(DATA SHOWN begins)

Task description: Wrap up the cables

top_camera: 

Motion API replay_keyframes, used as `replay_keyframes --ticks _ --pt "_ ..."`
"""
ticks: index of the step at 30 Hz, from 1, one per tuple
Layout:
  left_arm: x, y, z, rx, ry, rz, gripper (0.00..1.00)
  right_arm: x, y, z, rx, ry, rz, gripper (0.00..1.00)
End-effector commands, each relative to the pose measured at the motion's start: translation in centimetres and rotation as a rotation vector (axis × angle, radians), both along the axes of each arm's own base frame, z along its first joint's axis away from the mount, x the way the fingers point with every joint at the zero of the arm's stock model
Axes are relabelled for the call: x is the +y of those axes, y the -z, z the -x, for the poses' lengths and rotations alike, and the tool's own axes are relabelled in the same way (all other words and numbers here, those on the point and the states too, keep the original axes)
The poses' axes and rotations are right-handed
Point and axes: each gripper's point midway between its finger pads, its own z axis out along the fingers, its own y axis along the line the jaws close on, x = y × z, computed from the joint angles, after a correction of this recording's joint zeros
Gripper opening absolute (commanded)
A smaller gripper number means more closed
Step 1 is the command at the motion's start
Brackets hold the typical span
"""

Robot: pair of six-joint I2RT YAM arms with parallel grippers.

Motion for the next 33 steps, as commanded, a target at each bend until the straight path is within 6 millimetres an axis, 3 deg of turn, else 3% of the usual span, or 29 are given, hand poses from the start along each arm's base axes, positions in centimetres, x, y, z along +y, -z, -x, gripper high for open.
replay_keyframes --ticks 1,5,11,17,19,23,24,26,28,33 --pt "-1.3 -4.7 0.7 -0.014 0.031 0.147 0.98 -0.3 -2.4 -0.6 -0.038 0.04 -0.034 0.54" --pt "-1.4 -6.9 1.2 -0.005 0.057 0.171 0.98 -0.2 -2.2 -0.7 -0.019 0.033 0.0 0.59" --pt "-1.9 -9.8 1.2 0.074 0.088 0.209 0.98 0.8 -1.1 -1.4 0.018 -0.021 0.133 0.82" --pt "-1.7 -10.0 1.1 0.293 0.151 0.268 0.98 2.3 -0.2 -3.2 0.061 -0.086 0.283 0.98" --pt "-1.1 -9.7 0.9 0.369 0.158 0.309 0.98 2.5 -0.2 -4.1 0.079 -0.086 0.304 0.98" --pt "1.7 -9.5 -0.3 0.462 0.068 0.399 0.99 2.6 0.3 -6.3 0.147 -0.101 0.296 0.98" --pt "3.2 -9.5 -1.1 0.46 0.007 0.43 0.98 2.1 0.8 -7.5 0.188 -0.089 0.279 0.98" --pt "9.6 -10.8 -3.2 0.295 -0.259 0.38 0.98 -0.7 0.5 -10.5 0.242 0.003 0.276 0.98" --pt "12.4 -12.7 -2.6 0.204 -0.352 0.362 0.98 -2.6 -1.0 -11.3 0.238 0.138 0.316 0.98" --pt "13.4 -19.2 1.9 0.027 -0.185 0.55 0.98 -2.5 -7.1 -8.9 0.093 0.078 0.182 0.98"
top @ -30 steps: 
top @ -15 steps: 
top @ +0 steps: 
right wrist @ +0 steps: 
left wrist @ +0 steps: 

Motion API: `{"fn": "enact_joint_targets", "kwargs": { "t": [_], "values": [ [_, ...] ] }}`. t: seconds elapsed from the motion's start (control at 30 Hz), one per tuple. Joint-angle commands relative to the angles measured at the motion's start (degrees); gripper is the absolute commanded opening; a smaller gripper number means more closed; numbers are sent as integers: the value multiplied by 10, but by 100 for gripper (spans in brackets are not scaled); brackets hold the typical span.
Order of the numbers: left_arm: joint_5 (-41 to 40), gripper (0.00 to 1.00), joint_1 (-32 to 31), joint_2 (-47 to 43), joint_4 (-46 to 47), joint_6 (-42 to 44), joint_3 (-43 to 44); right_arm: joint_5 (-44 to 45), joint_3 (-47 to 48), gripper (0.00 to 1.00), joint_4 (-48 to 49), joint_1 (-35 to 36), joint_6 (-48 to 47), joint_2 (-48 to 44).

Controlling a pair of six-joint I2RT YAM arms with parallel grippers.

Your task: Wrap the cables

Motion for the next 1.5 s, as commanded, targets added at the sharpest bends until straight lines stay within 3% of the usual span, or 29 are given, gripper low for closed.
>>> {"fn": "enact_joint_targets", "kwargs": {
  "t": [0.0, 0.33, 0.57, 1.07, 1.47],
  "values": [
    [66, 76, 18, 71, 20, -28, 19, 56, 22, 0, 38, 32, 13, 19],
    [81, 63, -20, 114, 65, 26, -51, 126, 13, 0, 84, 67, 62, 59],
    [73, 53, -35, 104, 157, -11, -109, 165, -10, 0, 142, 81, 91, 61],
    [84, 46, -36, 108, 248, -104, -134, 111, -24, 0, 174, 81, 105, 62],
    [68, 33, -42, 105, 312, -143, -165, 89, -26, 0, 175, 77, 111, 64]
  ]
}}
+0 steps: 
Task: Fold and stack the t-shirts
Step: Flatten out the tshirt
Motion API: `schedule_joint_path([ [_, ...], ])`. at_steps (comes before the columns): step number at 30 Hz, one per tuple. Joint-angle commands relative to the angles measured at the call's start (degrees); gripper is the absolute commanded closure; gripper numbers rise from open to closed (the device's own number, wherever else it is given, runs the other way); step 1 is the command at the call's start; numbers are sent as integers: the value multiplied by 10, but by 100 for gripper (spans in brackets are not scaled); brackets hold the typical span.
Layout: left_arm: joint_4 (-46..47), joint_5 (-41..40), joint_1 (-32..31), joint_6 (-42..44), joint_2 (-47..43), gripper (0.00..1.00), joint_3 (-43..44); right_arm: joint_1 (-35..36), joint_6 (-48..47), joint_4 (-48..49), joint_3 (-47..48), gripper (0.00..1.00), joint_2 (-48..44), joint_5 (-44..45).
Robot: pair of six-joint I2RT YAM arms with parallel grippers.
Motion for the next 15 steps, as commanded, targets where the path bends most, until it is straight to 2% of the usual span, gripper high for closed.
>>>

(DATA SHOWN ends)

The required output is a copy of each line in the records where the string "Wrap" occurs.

WRITTEN SOLUTION -
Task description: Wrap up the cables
Your task: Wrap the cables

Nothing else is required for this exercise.